Despite a decade of technological advancements, data streaming has long posed significant challenges for organizations. Teams often spend up to 80% of their efforts troubleshooting issues like downstream output errors or suboptimal pipeline performance. Polak outlined the core expectations for an ideal data streaming solution: reliability, compatibility with diverse systems, low latency, scalability, and high-quality data.

However, meeting these demands requires tackling key challenges, including throughput, real-time processing, data integrity, and error handling. The presentation focused on advanced aspects like exactly-once semantics, join operations, and ensuring data integrity while adapting infrastructures for AI-driven applications.

Polak introduced several design patterns that address the complexities of data streaming pipelines. These include Dead Letter Queues (DLQ) for error management and patterns for ensuring exactly-once processing across systems.

  1. Exactly-Once Semantics

Achieving exactly-once semantics remains a cornerstone of reliable data processing. Polak contrasted legacy Lambda architectures with modern Kappa architectures, which more deterministically handle real-time events, state, and time. She explained implementing exactly-once guarantees through two-phase commit protocols using tools like Apache Kafka and Apache Flink. Operators perform pre-commits, followed by a system-wide commit, ensuring consistency even if individual components fail. Windows-based time calculations (e.g., tumbling, sliding, and session windows) further enhance deterministic processing.

  1. Join Operations

Joining data streams—either between stream-batch combinations or two real-time streams—is complex. Polak emphasized the need for precise planning to ensure seamless integration and exactly-once semantics during joins.

  1. Error Handling and Data Integrity

Data integrity was highlighted as critical for trustworthy pipelines.
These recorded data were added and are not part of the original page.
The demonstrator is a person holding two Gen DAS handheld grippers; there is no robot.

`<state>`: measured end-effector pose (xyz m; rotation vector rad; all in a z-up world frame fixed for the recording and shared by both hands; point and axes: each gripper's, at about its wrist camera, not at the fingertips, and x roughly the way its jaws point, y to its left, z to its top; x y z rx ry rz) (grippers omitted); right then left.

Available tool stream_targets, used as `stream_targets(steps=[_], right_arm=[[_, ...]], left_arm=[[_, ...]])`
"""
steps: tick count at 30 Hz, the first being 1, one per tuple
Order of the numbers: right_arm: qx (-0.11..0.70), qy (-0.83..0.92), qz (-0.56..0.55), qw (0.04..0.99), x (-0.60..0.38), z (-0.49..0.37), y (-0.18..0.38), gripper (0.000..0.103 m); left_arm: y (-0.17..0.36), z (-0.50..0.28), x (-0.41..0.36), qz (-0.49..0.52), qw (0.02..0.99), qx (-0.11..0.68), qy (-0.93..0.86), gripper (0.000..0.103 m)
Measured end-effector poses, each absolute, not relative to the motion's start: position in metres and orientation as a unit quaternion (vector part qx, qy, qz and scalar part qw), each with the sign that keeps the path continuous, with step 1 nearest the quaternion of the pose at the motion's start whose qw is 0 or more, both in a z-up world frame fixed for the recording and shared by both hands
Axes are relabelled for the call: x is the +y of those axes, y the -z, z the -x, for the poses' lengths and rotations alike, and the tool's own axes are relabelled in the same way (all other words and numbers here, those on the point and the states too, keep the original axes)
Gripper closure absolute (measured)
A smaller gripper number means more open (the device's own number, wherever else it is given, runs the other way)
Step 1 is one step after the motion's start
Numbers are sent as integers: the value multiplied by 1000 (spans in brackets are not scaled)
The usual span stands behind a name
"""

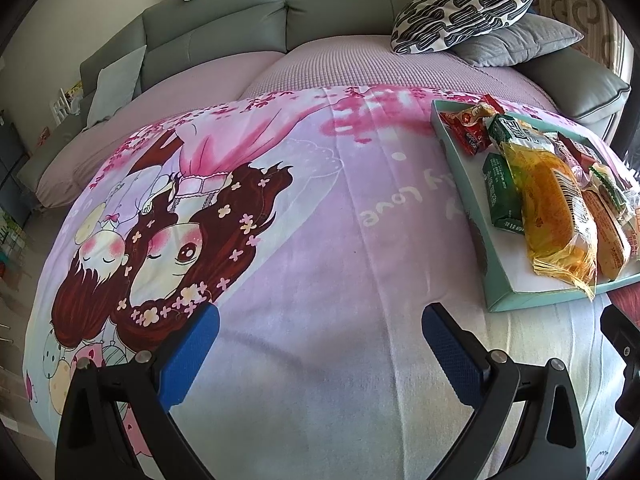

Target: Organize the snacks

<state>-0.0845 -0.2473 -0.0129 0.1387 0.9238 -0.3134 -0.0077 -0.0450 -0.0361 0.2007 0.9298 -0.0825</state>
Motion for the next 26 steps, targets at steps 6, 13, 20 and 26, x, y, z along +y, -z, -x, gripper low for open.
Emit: stream_targets(steps=[6, 13, 20, 26], right_arm=[[445, 152, -66, 880, -247, 85, 14, 0], [445, 152, -66, 880, -247, 84, 14, 0], [445, 152, -66, 880, -247, 84, 15, 0], [445, 152, -66, 880, -246, 85, 16, 0]], left_arm=[[35, 9, -46, -99, 889, 445, 38, 2], [37, 9, -45, -100, 888, 448, 34, 2], [35, 10, -45, -101, 890, 443, 31, 2], [33, 9, -44, -95, 892, 440, 31, 2]])
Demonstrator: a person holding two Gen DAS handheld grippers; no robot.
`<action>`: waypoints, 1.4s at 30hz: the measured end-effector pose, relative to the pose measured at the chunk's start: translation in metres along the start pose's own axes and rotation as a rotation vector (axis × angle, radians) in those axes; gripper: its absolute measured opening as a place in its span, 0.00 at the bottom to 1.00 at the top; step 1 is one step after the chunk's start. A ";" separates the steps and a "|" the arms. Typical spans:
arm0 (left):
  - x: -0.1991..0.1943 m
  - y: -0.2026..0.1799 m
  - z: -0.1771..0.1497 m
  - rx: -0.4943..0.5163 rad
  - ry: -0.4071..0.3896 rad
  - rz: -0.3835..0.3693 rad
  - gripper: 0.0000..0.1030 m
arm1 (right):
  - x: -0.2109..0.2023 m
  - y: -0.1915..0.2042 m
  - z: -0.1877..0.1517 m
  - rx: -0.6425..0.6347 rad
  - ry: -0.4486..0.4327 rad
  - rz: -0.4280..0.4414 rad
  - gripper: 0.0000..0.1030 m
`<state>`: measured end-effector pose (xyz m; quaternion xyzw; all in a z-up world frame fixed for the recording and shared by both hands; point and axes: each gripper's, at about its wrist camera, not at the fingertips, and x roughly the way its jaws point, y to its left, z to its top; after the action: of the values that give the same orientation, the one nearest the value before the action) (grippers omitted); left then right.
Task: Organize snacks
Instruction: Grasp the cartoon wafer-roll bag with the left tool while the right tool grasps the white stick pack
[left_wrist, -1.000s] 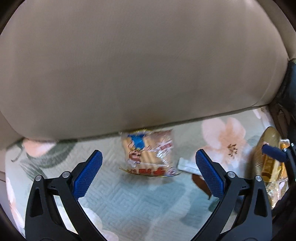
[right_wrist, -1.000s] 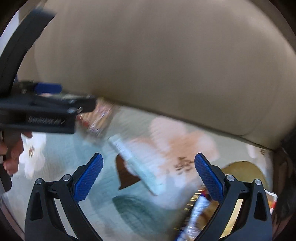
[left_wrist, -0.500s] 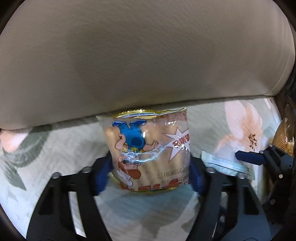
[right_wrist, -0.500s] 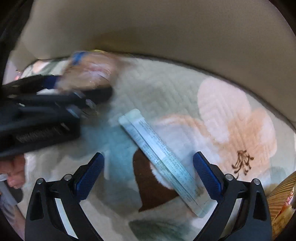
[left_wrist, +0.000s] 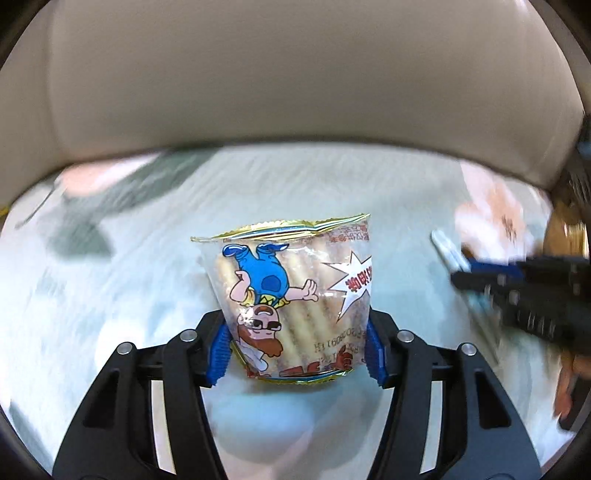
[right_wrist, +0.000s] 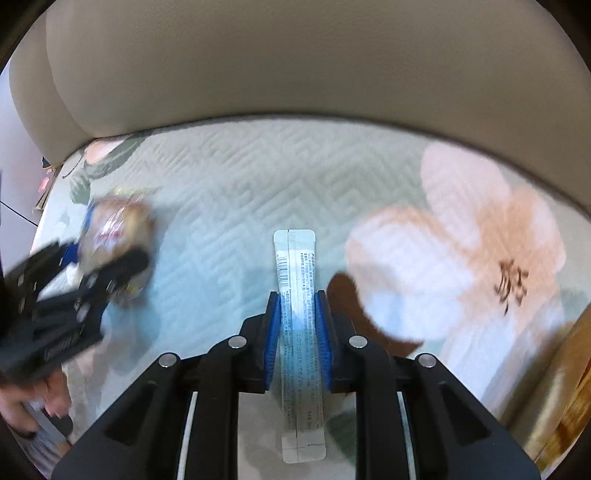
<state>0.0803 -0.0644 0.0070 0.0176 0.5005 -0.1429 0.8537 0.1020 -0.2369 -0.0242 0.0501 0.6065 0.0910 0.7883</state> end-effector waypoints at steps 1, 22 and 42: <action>-0.006 0.000 -0.011 0.000 0.004 0.015 0.56 | 0.000 0.001 -0.003 0.003 0.008 0.004 0.18; -0.050 0.018 -0.084 0.000 -0.009 0.044 0.57 | -0.004 0.045 -0.070 0.086 0.132 -0.100 0.20; -0.049 0.010 -0.088 0.013 -0.024 0.074 0.57 | -0.006 0.042 -0.068 0.132 0.123 -0.049 0.19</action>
<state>-0.0140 -0.0283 0.0038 0.0400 0.4882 -0.1145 0.8643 0.0316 -0.1993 -0.0284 0.0815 0.6594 0.0343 0.7466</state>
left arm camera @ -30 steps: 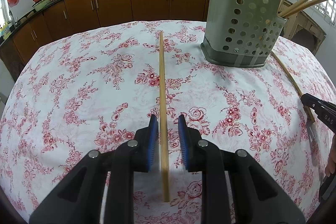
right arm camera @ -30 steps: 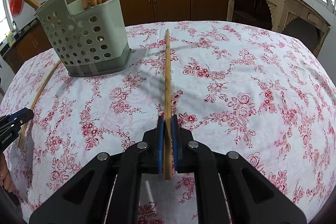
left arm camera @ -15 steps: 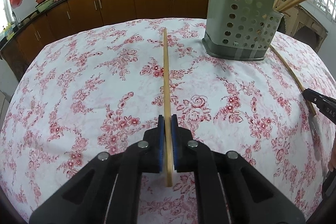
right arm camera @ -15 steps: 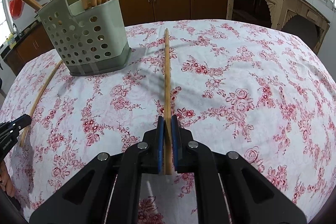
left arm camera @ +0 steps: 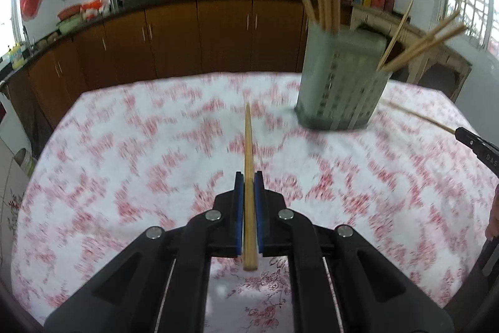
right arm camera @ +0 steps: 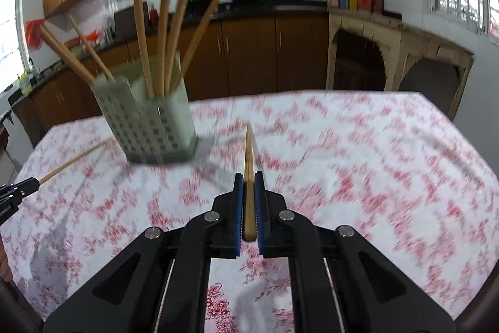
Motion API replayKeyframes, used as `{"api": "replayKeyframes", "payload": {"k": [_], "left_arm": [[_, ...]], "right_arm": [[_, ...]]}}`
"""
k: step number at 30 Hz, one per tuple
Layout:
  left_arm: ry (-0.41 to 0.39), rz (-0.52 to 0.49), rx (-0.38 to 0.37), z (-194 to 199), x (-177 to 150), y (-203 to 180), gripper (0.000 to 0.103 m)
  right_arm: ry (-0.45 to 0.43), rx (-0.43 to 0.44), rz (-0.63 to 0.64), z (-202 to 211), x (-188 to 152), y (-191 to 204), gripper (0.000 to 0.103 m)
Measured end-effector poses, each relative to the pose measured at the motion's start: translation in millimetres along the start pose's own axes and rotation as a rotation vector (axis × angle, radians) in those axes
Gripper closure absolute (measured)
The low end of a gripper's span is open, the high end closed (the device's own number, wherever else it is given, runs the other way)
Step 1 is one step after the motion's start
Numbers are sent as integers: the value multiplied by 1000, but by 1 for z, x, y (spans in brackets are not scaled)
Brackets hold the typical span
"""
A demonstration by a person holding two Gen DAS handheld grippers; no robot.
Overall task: Organize utensils
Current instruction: 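Lift both held chopsticks up over the green holder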
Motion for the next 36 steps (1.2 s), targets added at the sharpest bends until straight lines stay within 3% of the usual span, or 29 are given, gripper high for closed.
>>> {"api": "replayKeyframes", "payload": {"k": [12, 36], "left_arm": [[-226, 11, -35, 54, 74, -5, 95], [-243, 27, -45, 57, 86, -8, 95]], "right_arm": [[-193, 52, -7, 42, 66, 5, 95], [-219, 102, -47, 50, 82, 17, 95]]}}
Point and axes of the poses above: each gripper's, at about its wrist camera, not at the fingertips, and z roughly against the way its jaws point, y to its left, x to its top, the point moved 5 cm from there along -z, roughly the way its jaws point, and after that the axes turned 14 degrees about -y, right-handed, at the moved point
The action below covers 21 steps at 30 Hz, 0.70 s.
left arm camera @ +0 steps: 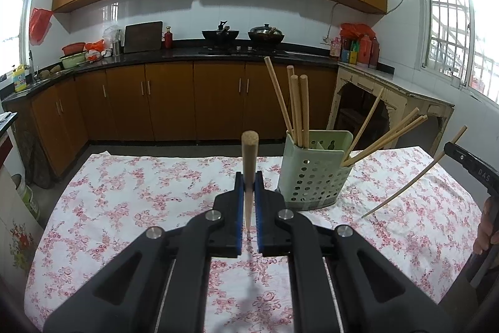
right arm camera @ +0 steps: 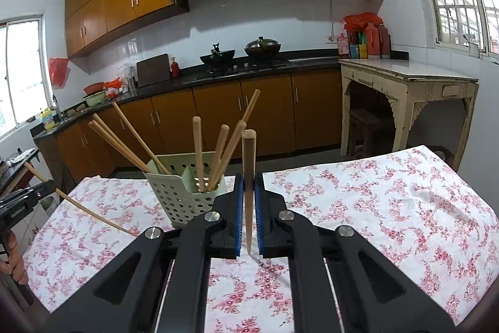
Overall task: Organize utensils
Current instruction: 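Lift both held chopsticks up over the green holder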
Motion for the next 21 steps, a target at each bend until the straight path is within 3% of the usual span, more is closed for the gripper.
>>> {"api": "replayKeyframes", "payload": {"k": [13, 17, 21], "left_arm": [[-100, 24, -164, 20, 82, -53, 95], [-143, 9, -190, 23, 103, -71, 95], [-187, -14, -169, 16, 121, -82, 95]], "right_arm": [[-112, 192, -95, 23, 80, 38, 95], [-159, 193, -94, 20, 100, 43, 95], [-222, 155, -54, 9, 113, 50, 95]]}}
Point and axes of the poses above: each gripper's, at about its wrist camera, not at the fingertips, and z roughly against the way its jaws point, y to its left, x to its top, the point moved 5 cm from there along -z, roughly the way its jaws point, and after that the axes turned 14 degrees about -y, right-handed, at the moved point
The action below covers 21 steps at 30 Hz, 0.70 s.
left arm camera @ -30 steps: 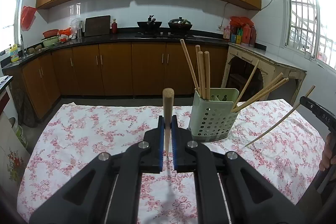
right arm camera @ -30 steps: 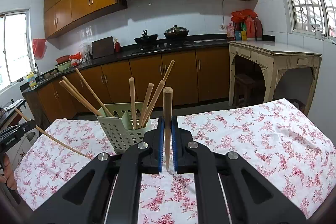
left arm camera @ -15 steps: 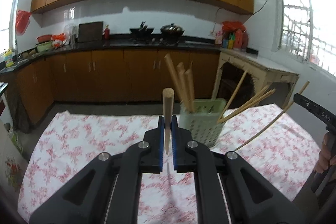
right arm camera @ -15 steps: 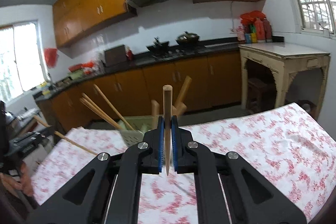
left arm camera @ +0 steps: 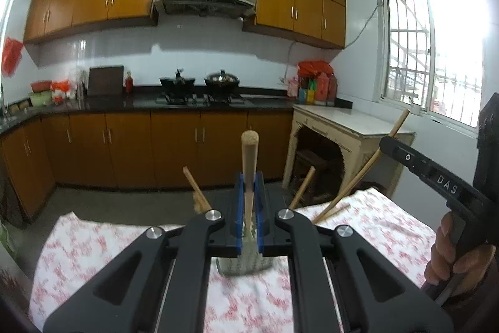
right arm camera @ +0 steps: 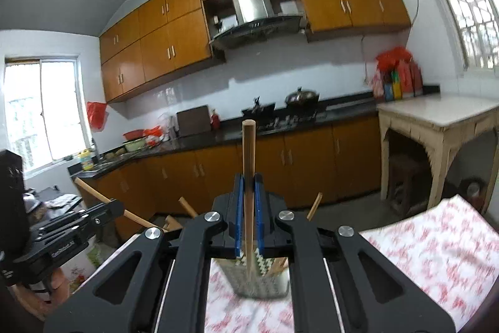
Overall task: Organize utensils
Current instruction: 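Lift both held chopsticks up over the green holder, then open both tools to drop the chopsticks into the holder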
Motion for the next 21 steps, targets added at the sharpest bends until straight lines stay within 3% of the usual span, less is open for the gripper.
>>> {"api": "replayKeyframes", "payload": {"k": [6, 21], "left_arm": [[15, -20, 29, -29, -1, -5, 95], [123, 20, 44, -64, -46, 19, 95]], "right_arm": [[-18, -32, 8, -31, -10, -4, 95], [106, -74, -4, -74, -63, -19, 95]]}}
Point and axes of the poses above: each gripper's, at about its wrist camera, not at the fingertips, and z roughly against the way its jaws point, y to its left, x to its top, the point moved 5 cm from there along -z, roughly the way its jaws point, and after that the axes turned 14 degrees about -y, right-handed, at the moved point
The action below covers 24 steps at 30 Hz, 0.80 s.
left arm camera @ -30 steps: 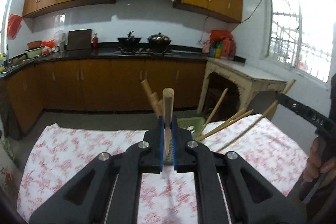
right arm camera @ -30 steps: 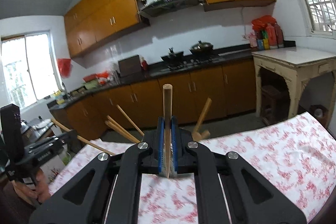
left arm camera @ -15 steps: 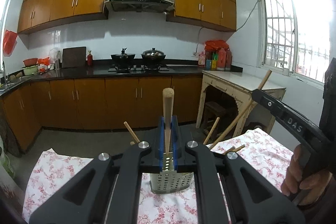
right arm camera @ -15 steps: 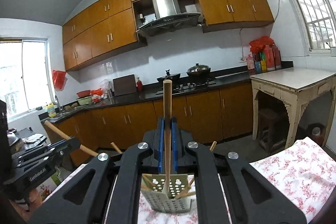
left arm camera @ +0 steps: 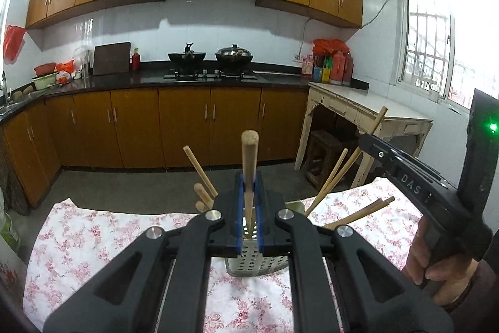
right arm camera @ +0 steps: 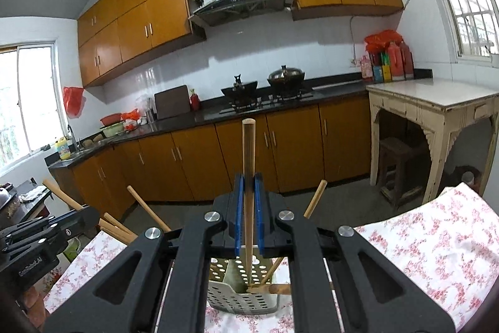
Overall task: Organize utensils
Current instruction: 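Open both tools to drop the chopsticks into the holder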
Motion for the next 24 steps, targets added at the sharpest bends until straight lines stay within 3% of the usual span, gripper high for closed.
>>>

Polak introduced the concept of "guarding the gates," which includes schema validation, versioning, and serialization using a schema registry. Such measures ensure physical, logical, and referential integrity, preventing "bad things from happening to good data." Pluggable failure enrichers, like automated error-processing tools integrated with Jira, were showcased as solutions for labeling and systematically resolving errors.

Polak concluded by exploring the growing intersection of data streaming with AI-driven use cases. Whether powering fraud detection, dynamic personalization, or real-time optimization, the success of AI systems hinges on robust, real-time data infrastructures. She underscored the importance of designing pipelines supporting AI applications' high throughput and low-latency demands.

Lastly, Polak left the audience with essential insights for effective data streaming:

  • Prioritize data quality and implement DLQ for error management.
  • Ensure exactly-once guarantees across the system using robust architectures.
  • Plan rigorously for join operations, which are inherently challenging.
  • Healthy error handling begins with clear labeling and systematic resolution.